Those on deck looked up, almost paralysed with the terrible spectacle. His destruction seemed inevitable. His hands were giving way. He caught the rope in his teeth, and thus he hung suspended, alive and strong, with the joyous spirits and anticipations of youthful manhood, and yet with death as it were gaping for him. The man nearest to him on the yard threw towards him the end of a rope, but it was blown away to leeward out of his reach. The captain instantly directed that a running bowline knot should be made round the earing, and thus lowered over his head; but his voice was drowned by the gale. Cries of horror escaped from the lips of all who saw him. “A man overboard! a man overboard!” was shouted out, for every one expected to see him fall into the sea. William Ellis had never taken his eye off him. I saw him hurry forward. Poor Harry could hold on no longer. His hands relaxed their gripe of the rope, his teeth gave way, he fell. As he did so, the ship lurched heavily to leeward and he came towards the forecastle. Ellis sprang forward, and as Harry’s feet touched the deck, caught him in his arms. The midshipman’s life was preserved, and the only injury he received was the fracture of one of his ankle-bones. (Note. The whole of this account is fact, without the slightest alteration.) “He’s the only man who could have done it, though,” I afterwards heard some of the seamen remark. “He prayed that he might do it, and he did it, do ye see.” Even the irreligious often acknowledge the efficacy of the prayers of Christian men.

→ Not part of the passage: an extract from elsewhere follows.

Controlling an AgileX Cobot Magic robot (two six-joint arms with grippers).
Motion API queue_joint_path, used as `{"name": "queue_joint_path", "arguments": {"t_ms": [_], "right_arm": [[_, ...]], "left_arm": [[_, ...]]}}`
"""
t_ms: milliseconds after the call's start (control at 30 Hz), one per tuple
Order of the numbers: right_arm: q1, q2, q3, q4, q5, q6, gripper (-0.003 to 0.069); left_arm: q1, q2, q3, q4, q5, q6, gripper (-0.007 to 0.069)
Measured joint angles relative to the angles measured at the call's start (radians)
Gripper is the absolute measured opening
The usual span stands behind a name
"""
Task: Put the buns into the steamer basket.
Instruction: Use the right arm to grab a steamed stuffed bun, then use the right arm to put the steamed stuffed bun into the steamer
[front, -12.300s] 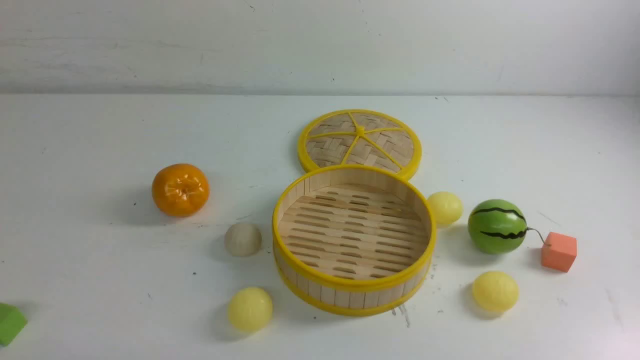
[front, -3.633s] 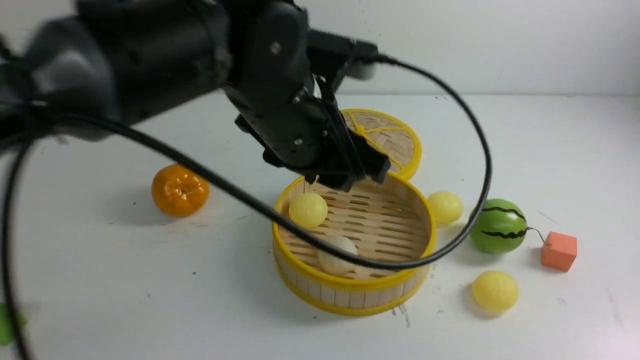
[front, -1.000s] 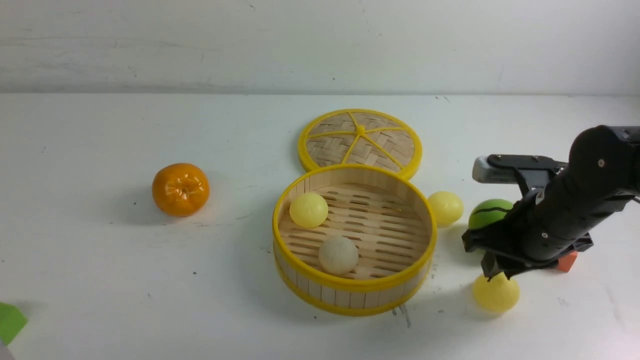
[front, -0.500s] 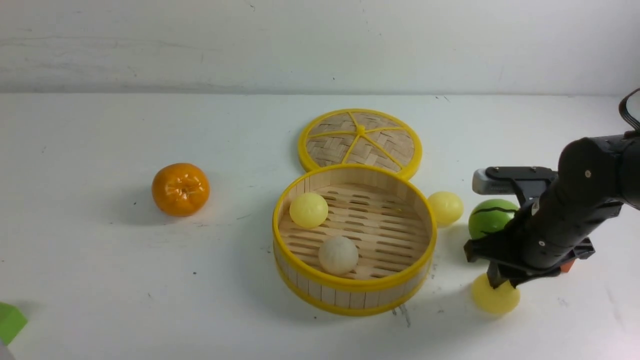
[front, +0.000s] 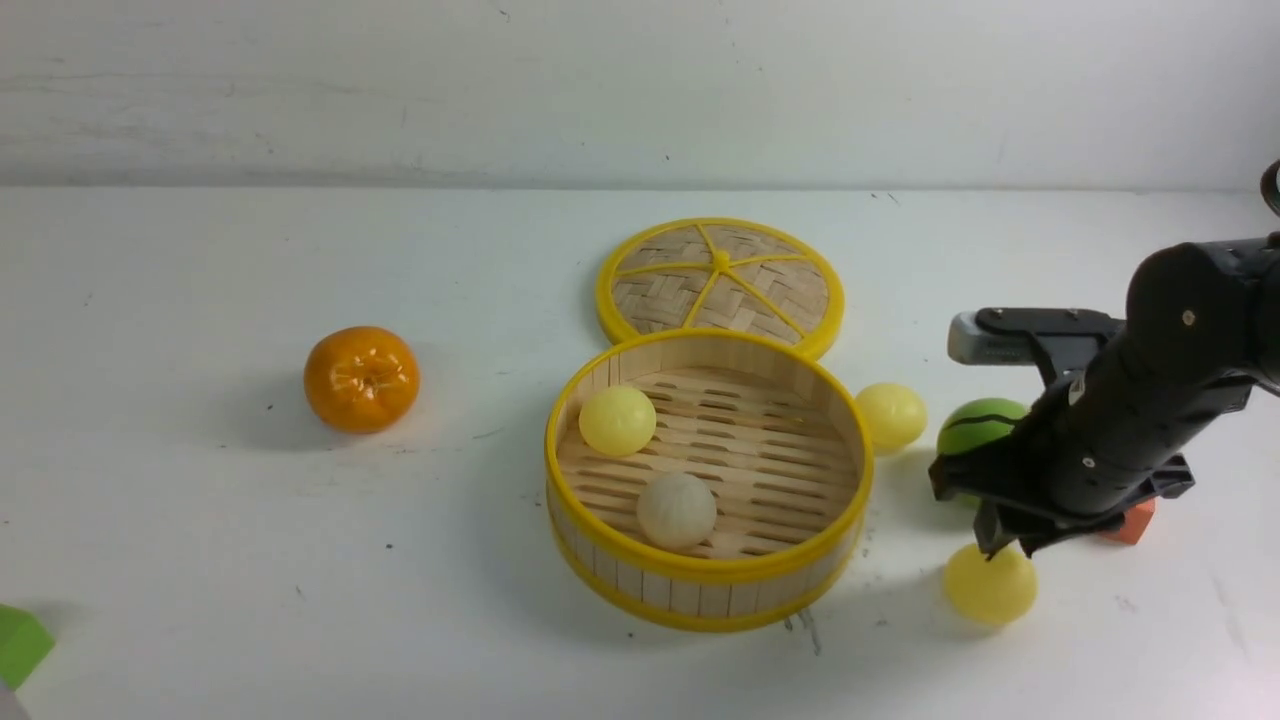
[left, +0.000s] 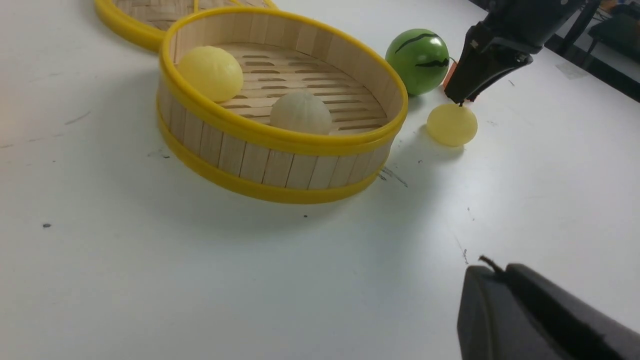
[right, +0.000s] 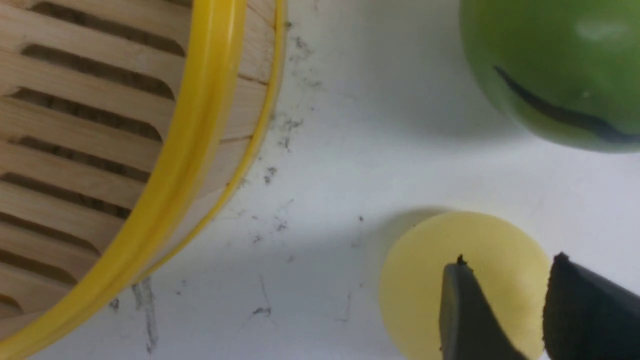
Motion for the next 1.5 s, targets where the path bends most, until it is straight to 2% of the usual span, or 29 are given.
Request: {"name": "queue_joint_path", "arguments": {"t_ms": [400,500,600,667,833,1100,1133,1233,1333,1500], "right_arm": [[0.000,0.048,-0.003,0.008,-0.019,-0.004,0.0223],[0.000,0.049,-0.005,0.008,-0.018,-0.017,0.0176],[0.000,0.049,-0.006,0.008,-0.009,-0.051,0.0041],[0.000,0.049,-0.007,0.011,0.000,-0.062,0.0001],[0.000,0.020,-0.007,0.011,0.028,-0.067,-0.0006],[0.000,-0.158,-0.007,0.054,0.063,-0.082,-0.0006],[0.004,-0.202,-0.009,0.115,0.066,-0.120,-0.0006],[0.019,-0.220,-0.027,0.179,0.074,-0.166,-0.0003],[0.075,-0.197,-0.086,0.293,0.072,-0.240,0.0001],[0.136,-0.072,-0.194,0.354,0.051,-0.272,0.0001]], "left_arm": [[0.000,0.000,0.000,0.000,0.000,0.000,0.0038],[0.000,0.000,0.000,0.000,0.000,0.000,0.0039],[0.000,0.000,0.000,0.000,0.000,0.000,0.0043],[0.000,0.000,0.000,0.000,0.000,0.000,0.0047],[0.000,0.000,0.000,0.000,0.000,0.000,0.0048],[0.000,0.000,0.000,0.000,0.000,0.000,0.0056],[0.000,0.000,0.000,0.000,0.000,0.000,0.0057],[0.000,0.000,0.000,0.000,0.000,0.000,0.0057],[0.000,0.000,0.000,0.000,0.000,0.000,0.0062],[0.000,0.000,0.000,0.000,0.000,0.000,0.0071]]}}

William Ellis persevered in his Christian course till the ship was paid off, when I saw his Mary, who had come to Portsmouth to welcome him. They married; he obtained a warrant as a gunner, and some years afterwards, through the influence of Harry Lethbridge, got a good appointment on shore. The young midshipman, feeling that his life had, through God’s mercy, been preserved that he might do Him service, became a thorough Christian, in practice as well as in name, and a first-rate officer; while Ellis continued as he had begun, aided and encouraged, I have no doubt, by his excellent wife, to the end of his life.

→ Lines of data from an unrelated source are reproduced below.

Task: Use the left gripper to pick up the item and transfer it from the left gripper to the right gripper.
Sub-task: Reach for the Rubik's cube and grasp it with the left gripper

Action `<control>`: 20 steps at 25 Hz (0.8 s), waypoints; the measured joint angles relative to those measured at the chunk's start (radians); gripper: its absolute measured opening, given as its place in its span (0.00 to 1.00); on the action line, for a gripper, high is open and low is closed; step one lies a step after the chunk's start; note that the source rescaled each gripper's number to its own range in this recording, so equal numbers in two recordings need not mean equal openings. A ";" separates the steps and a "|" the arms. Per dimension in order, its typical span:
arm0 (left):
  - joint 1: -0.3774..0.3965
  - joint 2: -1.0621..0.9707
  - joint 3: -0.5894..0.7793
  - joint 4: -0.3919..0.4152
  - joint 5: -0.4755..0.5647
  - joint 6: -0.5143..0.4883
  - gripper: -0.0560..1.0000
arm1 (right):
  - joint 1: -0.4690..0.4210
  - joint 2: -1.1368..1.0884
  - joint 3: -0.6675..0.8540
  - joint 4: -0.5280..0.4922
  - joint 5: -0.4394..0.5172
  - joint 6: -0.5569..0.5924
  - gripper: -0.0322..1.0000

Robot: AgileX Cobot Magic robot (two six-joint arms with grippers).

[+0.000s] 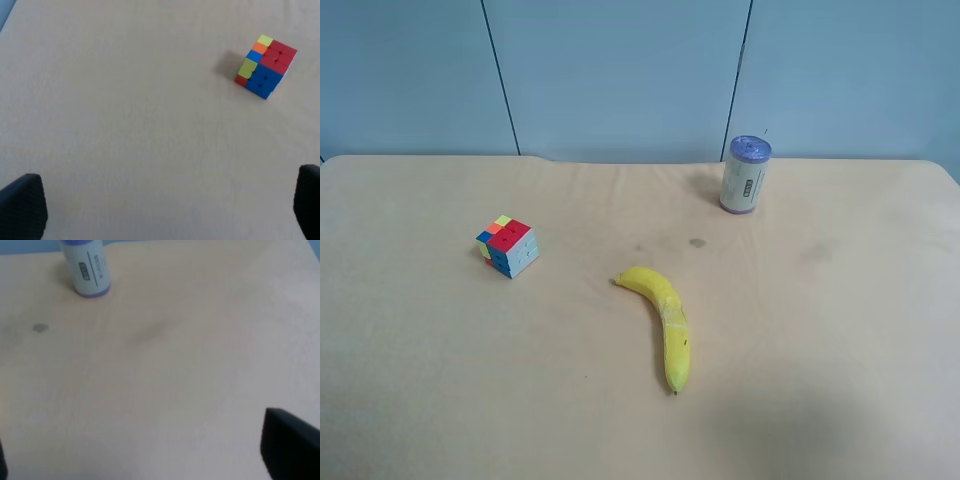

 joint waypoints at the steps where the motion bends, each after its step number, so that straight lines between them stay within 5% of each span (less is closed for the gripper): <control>1: 0.000 0.000 0.000 0.000 0.000 0.000 1.00 | 0.000 0.000 0.000 0.000 0.000 0.000 1.00; 20: 0.000 0.000 0.000 0.000 0.000 0.000 1.00 | 0.000 0.000 0.000 0.000 0.000 0.000 1.00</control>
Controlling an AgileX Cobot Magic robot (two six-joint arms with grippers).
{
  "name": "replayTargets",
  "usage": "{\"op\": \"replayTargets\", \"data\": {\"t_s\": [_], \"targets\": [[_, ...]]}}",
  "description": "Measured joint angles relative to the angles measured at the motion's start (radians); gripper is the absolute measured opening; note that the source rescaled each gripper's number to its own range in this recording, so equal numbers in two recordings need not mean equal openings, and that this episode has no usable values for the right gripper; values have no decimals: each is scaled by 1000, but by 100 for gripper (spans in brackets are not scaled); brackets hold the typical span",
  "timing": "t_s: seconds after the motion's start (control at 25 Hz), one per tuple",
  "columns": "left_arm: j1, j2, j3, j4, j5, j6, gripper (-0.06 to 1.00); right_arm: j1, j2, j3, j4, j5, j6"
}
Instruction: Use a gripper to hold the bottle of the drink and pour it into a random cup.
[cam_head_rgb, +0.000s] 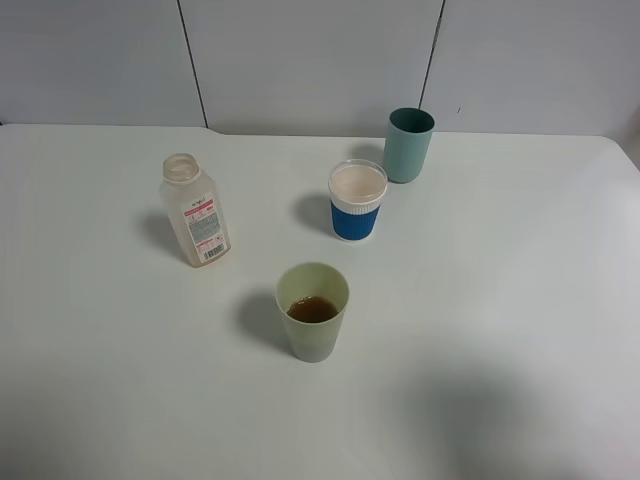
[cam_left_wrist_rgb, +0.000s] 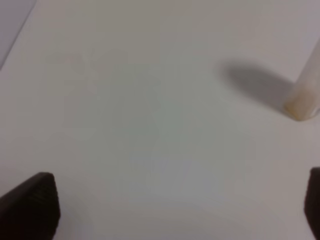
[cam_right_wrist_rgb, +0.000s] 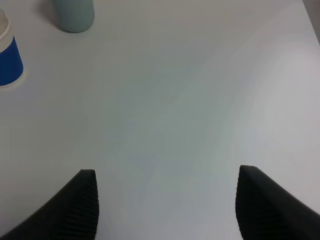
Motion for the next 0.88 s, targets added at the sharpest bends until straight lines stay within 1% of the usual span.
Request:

Note. This account was given to the author by the late Admiral Saumarez, and the words are to the best of his recollection those used by the man who performed the act recorded.
Chapter Seven.
The two Sailor-Boys, a true tale
Ned Burton loses his mother, and is left penniless—Walks to Portsmouth, and is disheartened—Is cheered, directed, and helped by Old Moll—Gets on board the training ship—and makes a friend—but is rejected for not being able to read—Comforted by Bill Hudson—Bill’s shipmates help Ned to Field Lane—Bill takes him there—He is kindly received—Is made a sailor of at last.

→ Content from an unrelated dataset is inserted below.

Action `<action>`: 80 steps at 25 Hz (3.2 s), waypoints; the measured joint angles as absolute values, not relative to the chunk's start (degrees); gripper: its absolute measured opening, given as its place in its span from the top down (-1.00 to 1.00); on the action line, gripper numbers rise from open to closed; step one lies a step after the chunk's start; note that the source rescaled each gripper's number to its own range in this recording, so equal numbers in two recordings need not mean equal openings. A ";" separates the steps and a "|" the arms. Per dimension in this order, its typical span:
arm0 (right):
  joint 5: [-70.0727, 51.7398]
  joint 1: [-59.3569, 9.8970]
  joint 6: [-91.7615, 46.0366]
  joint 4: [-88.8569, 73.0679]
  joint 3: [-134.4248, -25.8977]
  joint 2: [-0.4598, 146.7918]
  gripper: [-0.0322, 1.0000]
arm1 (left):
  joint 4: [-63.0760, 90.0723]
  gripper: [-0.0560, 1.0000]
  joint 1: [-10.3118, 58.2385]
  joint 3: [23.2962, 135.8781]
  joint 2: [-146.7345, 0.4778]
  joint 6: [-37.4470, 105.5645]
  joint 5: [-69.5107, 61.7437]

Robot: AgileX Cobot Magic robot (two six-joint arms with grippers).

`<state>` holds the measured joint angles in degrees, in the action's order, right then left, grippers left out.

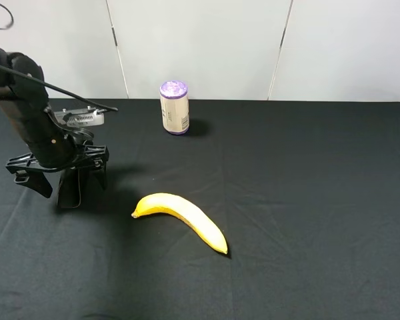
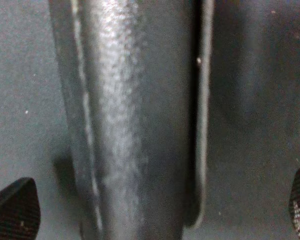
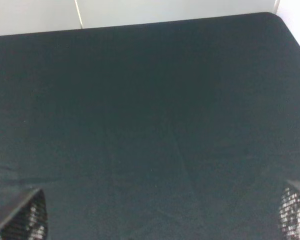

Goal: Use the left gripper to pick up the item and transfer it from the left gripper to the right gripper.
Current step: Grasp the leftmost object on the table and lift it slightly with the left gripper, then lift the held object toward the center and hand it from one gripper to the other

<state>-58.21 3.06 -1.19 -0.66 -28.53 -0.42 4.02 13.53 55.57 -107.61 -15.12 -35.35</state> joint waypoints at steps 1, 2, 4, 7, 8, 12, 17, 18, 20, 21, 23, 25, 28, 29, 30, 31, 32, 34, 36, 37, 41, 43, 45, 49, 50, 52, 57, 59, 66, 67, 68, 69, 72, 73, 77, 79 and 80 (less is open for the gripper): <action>-58.28 3.06 -1.19 -0.66 -28.53 -0.42 -1.00 | 3.94 -1.00 13.53 55.57 -107.76 -15.21 -35.05; -58.28 3.06 -1.19 -0.66 -28.53 -0.42 -1.00 | 3.61 -1.00 13.53 55.57 -108.00 -15.25 -34.63; -58.28 3.06 -1.19 -0.66 -28.53 -0.42 -1.00 | 3.05 -1.00 13.53 55.57 -108.18 -15.38 -33.84; -58.28 3.06 -1.19 -0.66 -28.53 -0.42 -1.00 | 1.53 -1.00 13.53 55.57 -108.30 -15.85 -33.60; -58.28 3.06 -1.19 -0.66 -28.53 -0.42 -1.00 | 1.24 -1.00 13.53 55.57 -108.30 -16.01 -33.60; -58.28 3.06 -1.19 -0.66 -28.53 -0.42 -1.00 | 0.93 -0.95 13.53 55.57 -108.30 -16.27 -33.60; -58.28 3.06 -1.19 -0.66 -28.53 -0.42 -1.00 | 0.64 -0.42 13.53 55.57 -108.30 -16.66 -33.65; -58.28 3.06 -1.19 -0.66 -28.53 -0.42 -1.00 | 0.38 -0.21 13.53 55.57 -108.36 -17.10 -33.65; -58.28 3.06 -1.19 -0.66 -28.53 -0.42 -1.00 | -0.31 0.32 13.53 55.57 -108.81 -17.96 -33.99; -58.28 3.06 -1.19 -0.66 -28.53 -0.42 -1.00 | -0.47 0.66 13.53 55.63 -109.14 -17.96 -34.06; -58.28 3.06 -1.19 -0.66 -28.53 -0.42 -1.00 | -0.47 0.84 13.53 55.97 -109.45 -17.96 -34.32; -58.28 3.06 -1.19 -0.66 -28.53 -0.42 -1.00 | -0.52 0.84 13.53 56.07 -109.52 -17.96 -34.45; -58.28 3.06 -1.19 -0.66 -28.53 -0.42 -1.00 | -0.52 0.84 13.53 56.12 -109.55 -17.96 -34.50; -58.28 3.06 -1.19 -0.66 -28.53 -0.42 -1.00 | -0.52 0.84 13.53 56.12 -109.55 -17.96 -34.50; -58.22 3.06 -1.19 -0.66 -28.53 -0.42 -1.00 | -0.52 0.84 13.53 56.12 -109.55 -17.96 -34.50; -58.22 3.06 -1.19 -0.66 -28.53 -0.42 -1.00 | -0.52 0.84 13.53 56.12 -109.55 -17.96 -34.50; -58.22 3.06 -1.19 -0.66 -28.53 -0.42 -1.00 | -0.52 0.84 13.53 56.12 -109.55 -17.96 -34.50; -58.22 3.06 -1.19 -0.66 -28.53 -0.42 -1.00 | -0.52 0.84 13.53 56.12 -109.55 -17.96 -34.50; -58.22 3.06 -1.19 -0.66 -28.53 -0.42 -1.00 | -0.52 0.84 13.53 56.60 -109.55 -17.96 -35.13; -58.22 3.06 -1.19 -0.66 -28.53 -0.42 -1.00 | -0.52 0.85 13.53 57.08 -109.59 -17.96 -35.62; -58.22 3.06 -1.19 -0.66 -28.53 -0.42 -1.00 | -0.63 0.85 13.53 59.78 -109.14 -17.96 -38.71; -58.22 3.06 -1.19 -0.66 -28.53 -0.42 -1.00 | -0.75 0.86 13.53 60.94 -107.79 -17.96 -40.17; -58.22 3.06 -1.19 -0.66 -28.53 -0.42 -1.00 | -1.36 0.86 13.53 62.06 -106.14 -17.96 -41.57; -58.22 3.06 -1.19 -0.66 -28.53 -0.42 -1.00 | -2.11 0.86 13.53 62.68 -102.41 -17.90 -44.58; -58.22 3.06 -1.19 -0.66 -28.53 -0.42 -1.00 | -2.18 0.86 13.53 62.73 -101.42 -17.69 -45.34; -58.22 3.06 -1.19 -0.66 -28.53 -0.42 -1.00 | -2.24 0.86 13.53 62.74 -99.46 -17.10 -46.97; -58.22 3.06 -1.19 -0.66 -28.53 -0.42 -1.00 | -2.24 0.86 13.53 62.74 -93.95 -13.61 -52.09; -58.28 3.06 -1.19 -0.66 -28.53 -0.42 -1.00 | -2.24 0.86 13.53 62.74 -91.79 -12.39 -54.30; -58.28 3.06 -1.19 -0.66 -28.53 -0.42 -1.00 | 0.90 0.86 13.53 62.74 -85.62 -3.89 -61.79; -58.28 3.06 -1.19 -0.66 -28.53 -0.42 -1.00 | 1.92 0.86 13.53 62.89 -85.32 -2.24 -63.00; -58.28 3.06 -1.19 -0.66 -28.53 -0.42 -1.00 | 2.86 0.86 13.53 63.15 -85.06 -0.68 -64.43; -58.28 3.06 -1.19 -0.66 -28.53 -0.42 -1.00 | 3.78 0.86 13.53 63.53 -84.95 0.56 -65.52; -58.28 3.06 -1.19 -0.66 -28.53 -0.42 -1.00 | 6.43 0.87 13.53 64.62 -84.84 5.31 -66.46; -58.28 3.06 -1.19 -0.66 -28.53 -0.42 -1.00 | 7.27 0.87 13.53 64.86 -84.84 6.63 -66.46; -58.28 3.06 -1.19 -0.66 -28.53 -0.42 -1.00 | 10.32 0.87 13.53 65.13 -84.81 12.76 -66.46; -58.28 3.06 -1.19 -0.66 -28.53 -0.42 -1.00 | 11.58 0.87 13.53 65.13 -84.81 16.40 -66.46; -58.28 3.06 -1.19 -0.66 -28.53 -0.42 -1.00 | 12.24 0.87 13.53 65.13 -84.81 17.99 -66.46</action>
<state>-58.28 3.06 -1.19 -0.66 -28.53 -0.42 12.24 13.53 65.13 -84.81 17.99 -66.46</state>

On a miserable pallet bedstead, in a small attic of one of the meanest houses in the lowest portion of a provincial town in the south of England, a woman lay dying. The curtainless window and window—panes, stuffed with straw, the scanty patchwork covering to the bed, the single rickety chair, the unswept floor, the damp, mildewed walls, the door falling from its hinges, told of pinching poverty. On the opposite corner to the bedstead there was a heap of straw, to serve as another bed, and against the wall a much-battered sea-chest and an open basket, containing even now a few rotting oranges, some damaged tapes, and such articles as are vended by small hawkers. Standing by the bed-side was a lad with an intelligent, not ill-favoured, countenance, though sickly, and expressive of deep grief, as he gazed on the face of one who had ever been a kind mother to him, and from whom he now knew full well that he was to be parted for ever.